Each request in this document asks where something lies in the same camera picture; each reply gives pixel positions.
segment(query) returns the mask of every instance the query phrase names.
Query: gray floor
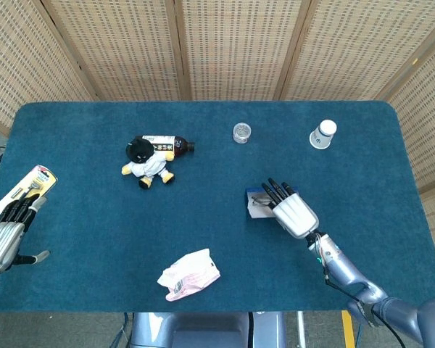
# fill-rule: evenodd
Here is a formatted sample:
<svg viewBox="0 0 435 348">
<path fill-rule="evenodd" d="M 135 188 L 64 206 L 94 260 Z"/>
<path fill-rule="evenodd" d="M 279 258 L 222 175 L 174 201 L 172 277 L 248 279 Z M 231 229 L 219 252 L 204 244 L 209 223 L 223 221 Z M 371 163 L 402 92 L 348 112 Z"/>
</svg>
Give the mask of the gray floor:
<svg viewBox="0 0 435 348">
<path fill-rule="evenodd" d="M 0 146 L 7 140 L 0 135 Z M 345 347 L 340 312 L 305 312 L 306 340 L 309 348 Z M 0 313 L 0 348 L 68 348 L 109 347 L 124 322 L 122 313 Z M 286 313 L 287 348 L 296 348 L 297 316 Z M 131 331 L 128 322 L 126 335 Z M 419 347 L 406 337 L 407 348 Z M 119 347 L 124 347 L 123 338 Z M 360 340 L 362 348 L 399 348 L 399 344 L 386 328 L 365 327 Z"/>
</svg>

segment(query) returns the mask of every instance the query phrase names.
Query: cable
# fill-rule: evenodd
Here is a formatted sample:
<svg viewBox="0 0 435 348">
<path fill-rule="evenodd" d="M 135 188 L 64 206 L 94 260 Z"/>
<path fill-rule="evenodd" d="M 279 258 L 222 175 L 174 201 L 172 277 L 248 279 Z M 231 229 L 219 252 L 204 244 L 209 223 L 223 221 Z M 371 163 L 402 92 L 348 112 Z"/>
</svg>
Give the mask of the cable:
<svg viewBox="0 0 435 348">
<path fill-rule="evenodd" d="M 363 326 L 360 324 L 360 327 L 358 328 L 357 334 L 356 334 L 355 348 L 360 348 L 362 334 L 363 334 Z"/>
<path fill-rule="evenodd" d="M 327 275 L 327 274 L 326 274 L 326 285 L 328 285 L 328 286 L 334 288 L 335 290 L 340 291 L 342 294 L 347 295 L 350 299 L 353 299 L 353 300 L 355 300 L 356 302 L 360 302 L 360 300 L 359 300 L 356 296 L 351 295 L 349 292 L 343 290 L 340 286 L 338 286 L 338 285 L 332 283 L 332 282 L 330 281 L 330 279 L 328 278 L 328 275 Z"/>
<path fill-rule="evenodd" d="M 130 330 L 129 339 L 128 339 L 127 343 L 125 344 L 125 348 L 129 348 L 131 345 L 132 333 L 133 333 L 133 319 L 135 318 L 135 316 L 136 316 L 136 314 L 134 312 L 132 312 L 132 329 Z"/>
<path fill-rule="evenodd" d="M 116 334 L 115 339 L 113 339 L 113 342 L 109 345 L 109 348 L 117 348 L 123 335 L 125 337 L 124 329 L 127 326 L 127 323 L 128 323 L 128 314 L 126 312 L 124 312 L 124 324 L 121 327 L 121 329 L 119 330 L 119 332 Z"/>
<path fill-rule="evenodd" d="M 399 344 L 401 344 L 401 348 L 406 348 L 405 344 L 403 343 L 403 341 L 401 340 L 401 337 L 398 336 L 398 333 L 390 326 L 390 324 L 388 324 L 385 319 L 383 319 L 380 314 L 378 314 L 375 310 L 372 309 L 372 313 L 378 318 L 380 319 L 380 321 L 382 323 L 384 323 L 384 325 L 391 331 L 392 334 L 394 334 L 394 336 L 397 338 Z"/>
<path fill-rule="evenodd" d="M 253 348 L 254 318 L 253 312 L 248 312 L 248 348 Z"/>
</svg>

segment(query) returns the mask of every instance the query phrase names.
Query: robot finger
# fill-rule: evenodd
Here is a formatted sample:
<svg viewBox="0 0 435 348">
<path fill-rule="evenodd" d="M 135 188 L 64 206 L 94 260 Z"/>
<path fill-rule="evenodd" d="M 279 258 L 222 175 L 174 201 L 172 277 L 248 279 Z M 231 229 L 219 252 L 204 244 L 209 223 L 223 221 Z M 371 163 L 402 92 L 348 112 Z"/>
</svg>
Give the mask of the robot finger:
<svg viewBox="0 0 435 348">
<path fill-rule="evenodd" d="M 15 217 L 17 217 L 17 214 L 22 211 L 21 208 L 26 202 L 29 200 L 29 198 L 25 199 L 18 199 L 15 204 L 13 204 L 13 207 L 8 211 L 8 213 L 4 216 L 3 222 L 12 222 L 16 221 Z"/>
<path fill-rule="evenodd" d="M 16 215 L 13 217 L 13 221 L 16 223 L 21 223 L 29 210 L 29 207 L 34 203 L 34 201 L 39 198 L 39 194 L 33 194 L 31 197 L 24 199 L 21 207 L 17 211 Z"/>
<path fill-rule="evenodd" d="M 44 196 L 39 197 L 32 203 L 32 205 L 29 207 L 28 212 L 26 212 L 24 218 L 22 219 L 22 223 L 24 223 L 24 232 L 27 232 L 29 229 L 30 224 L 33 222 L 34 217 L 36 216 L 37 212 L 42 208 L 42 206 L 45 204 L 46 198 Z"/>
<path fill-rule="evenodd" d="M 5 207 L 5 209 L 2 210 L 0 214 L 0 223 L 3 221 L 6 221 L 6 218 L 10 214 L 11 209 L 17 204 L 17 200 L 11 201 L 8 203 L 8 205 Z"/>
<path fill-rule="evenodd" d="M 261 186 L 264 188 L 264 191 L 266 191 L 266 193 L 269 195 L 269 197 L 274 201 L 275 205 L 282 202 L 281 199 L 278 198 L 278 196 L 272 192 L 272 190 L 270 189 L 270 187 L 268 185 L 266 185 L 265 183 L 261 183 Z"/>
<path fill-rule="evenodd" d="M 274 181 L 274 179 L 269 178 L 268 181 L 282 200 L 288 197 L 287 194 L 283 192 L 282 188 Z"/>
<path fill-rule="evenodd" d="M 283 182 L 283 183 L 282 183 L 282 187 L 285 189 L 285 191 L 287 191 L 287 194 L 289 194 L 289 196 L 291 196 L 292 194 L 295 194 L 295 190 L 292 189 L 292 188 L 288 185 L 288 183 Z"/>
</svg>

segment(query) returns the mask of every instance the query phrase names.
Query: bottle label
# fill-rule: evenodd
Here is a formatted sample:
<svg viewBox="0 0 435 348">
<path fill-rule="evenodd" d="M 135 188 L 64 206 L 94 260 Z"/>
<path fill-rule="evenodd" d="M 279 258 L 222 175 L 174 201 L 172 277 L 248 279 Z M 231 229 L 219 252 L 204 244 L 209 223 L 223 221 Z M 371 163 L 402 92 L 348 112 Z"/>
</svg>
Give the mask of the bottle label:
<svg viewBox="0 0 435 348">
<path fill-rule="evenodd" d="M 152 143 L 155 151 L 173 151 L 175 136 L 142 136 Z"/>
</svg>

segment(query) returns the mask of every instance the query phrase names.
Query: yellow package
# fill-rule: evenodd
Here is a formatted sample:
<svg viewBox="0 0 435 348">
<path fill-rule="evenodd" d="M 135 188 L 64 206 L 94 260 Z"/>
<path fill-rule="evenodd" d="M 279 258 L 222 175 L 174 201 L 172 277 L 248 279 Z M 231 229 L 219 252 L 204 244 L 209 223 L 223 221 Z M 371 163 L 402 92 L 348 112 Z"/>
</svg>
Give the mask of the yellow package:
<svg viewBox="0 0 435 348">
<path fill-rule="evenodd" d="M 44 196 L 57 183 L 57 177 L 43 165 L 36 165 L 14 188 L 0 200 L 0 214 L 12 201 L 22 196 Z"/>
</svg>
--
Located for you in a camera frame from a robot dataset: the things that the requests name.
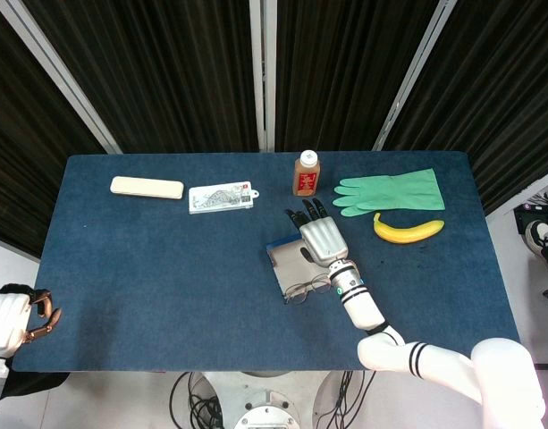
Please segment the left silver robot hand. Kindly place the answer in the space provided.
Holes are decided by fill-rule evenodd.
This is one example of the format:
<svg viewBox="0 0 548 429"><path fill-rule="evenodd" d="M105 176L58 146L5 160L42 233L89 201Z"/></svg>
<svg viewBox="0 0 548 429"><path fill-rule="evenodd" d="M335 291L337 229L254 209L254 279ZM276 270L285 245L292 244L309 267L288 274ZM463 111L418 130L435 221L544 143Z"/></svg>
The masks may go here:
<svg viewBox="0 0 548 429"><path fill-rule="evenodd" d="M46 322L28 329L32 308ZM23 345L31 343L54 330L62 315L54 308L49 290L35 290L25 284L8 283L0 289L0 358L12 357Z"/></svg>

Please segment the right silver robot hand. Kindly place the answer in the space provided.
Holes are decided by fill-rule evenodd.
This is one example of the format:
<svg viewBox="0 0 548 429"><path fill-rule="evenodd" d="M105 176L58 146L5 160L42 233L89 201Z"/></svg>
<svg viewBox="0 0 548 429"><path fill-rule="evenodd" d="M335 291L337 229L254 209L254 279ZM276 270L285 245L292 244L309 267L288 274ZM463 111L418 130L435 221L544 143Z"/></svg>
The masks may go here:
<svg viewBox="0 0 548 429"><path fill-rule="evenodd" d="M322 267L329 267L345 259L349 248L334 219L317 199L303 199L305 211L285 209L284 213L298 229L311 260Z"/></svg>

**TASK DESCRIPTION:**
If a line in the data above contains the string "answer", count it; then state only the total.

**REPLY TO THE EXERCISE:**
2